Yes, Bryant assuredly wants to know what his situation is going to be, too, but if his default is presuming that he’s probably under control for two more years, any decision that comes down the other way is a huge financial bonus. He’s going to have to come to an agreement on his salary for 2020 anyway in a few weeks (or head to salary arbitration with the Cubs – another arbitration!). Very little changes for him in terms of “what to do now” when the decision comes down, regardless of whether it was last month or next month or whenever. (Caveat: if he’s thinking he might be traded, the wait is probably extra tense, though.)
Then you have the much bigger, much more “important” parties at the table – the league and the Players’ Association.

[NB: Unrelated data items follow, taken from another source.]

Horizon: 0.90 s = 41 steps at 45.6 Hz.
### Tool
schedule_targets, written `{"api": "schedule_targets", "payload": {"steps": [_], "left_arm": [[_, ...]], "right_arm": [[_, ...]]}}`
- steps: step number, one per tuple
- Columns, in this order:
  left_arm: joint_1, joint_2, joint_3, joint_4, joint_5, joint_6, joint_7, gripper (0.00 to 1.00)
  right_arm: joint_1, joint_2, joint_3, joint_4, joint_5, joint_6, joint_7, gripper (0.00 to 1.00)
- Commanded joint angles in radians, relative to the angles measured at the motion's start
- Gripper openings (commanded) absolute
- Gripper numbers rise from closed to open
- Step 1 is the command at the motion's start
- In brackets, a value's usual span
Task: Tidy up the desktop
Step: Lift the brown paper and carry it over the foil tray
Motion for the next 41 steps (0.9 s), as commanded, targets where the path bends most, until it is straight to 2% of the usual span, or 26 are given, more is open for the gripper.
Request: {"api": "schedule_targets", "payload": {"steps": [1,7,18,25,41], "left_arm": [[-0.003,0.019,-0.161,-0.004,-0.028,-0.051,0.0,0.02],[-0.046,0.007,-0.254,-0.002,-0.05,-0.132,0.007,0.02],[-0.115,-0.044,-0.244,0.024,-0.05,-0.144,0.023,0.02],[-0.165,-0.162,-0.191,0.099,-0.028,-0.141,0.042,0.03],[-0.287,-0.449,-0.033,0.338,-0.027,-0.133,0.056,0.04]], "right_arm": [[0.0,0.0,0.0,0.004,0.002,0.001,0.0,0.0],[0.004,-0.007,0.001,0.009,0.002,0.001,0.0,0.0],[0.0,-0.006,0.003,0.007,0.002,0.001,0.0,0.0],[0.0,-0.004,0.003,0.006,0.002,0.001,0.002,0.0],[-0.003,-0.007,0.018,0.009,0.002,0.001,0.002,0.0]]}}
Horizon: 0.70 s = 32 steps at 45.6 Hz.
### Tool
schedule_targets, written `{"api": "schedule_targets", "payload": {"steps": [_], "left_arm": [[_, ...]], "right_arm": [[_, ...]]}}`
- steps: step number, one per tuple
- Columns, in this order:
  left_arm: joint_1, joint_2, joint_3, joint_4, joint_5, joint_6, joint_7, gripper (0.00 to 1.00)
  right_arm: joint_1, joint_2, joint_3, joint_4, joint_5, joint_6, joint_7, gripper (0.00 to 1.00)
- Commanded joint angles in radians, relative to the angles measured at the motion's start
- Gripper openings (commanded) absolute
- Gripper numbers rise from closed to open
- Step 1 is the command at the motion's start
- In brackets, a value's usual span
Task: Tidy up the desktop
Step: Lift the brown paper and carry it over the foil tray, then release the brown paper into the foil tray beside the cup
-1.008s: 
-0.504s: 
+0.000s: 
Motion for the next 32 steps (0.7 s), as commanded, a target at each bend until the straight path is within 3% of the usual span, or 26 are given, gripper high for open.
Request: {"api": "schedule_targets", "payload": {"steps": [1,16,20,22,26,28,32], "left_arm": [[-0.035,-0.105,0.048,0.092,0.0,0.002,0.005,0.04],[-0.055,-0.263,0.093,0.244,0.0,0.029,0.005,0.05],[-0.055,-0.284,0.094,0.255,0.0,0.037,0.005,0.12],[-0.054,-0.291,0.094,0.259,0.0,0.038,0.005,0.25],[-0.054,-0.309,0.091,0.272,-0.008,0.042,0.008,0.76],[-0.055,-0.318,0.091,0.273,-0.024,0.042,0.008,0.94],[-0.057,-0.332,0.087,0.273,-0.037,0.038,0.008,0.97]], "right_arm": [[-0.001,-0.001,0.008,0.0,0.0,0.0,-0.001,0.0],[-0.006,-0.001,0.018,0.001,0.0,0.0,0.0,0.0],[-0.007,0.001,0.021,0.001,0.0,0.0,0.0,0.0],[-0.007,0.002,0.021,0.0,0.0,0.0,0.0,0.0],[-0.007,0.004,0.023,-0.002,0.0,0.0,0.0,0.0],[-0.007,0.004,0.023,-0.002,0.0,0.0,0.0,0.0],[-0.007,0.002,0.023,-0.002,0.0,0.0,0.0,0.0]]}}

With apologies to Bryant and the Cubs, I really don’t think either the league or the Association cares a lick about their individual situations all that much. Instead, they are looking squarely ahead to an upcoming CBA negotiation in which team control, service time, free agency, etc. are all going to be critical issues. And if an arbitration decision on Bryant threatens to completely blow up what teams are and are not permitted to do with respect to service time? They want that decision on record before the negotiations heat up, even if it takes longer to get it “right.”
So the Cubs wait. Possible trade partners wait. Bryant waits. And the fans wait.
Remember, it is still possible that the Cubs have been working out conditional trades so that they can pull the trigger as soon as a decision comes down. But even if that were true, lots of free agents are passing them by as they wait – since, you know, they can’t sign any guaranteed contracts until money is first moved out. The longer the decision here takes, the worse position the Cubs are going to be in after a Bryant trade, if it happens. Increasingly, it seems like they will still have a good market to work with, but the ability to pick up cheap, useful pieces thereafter to take a chance on competing in 2020? The preferred options might be long gone.
The Cubs could just decide that they aren’t going to trade Bryant, of course, but as we’ve explored this week, I’m guessing that not seriously exploring trades for Bryant runs counter to The 2020 Plan. That doesn’t mean a trade will ultimately happen, but I just don’t see it being realistic that the Cubs would flat-out cut off that possibility solely because the grievance process is going to slowly.
So, against that reality, I say: let’s just get this dang thing decided ASAP so that the next steps can proceed ASAP.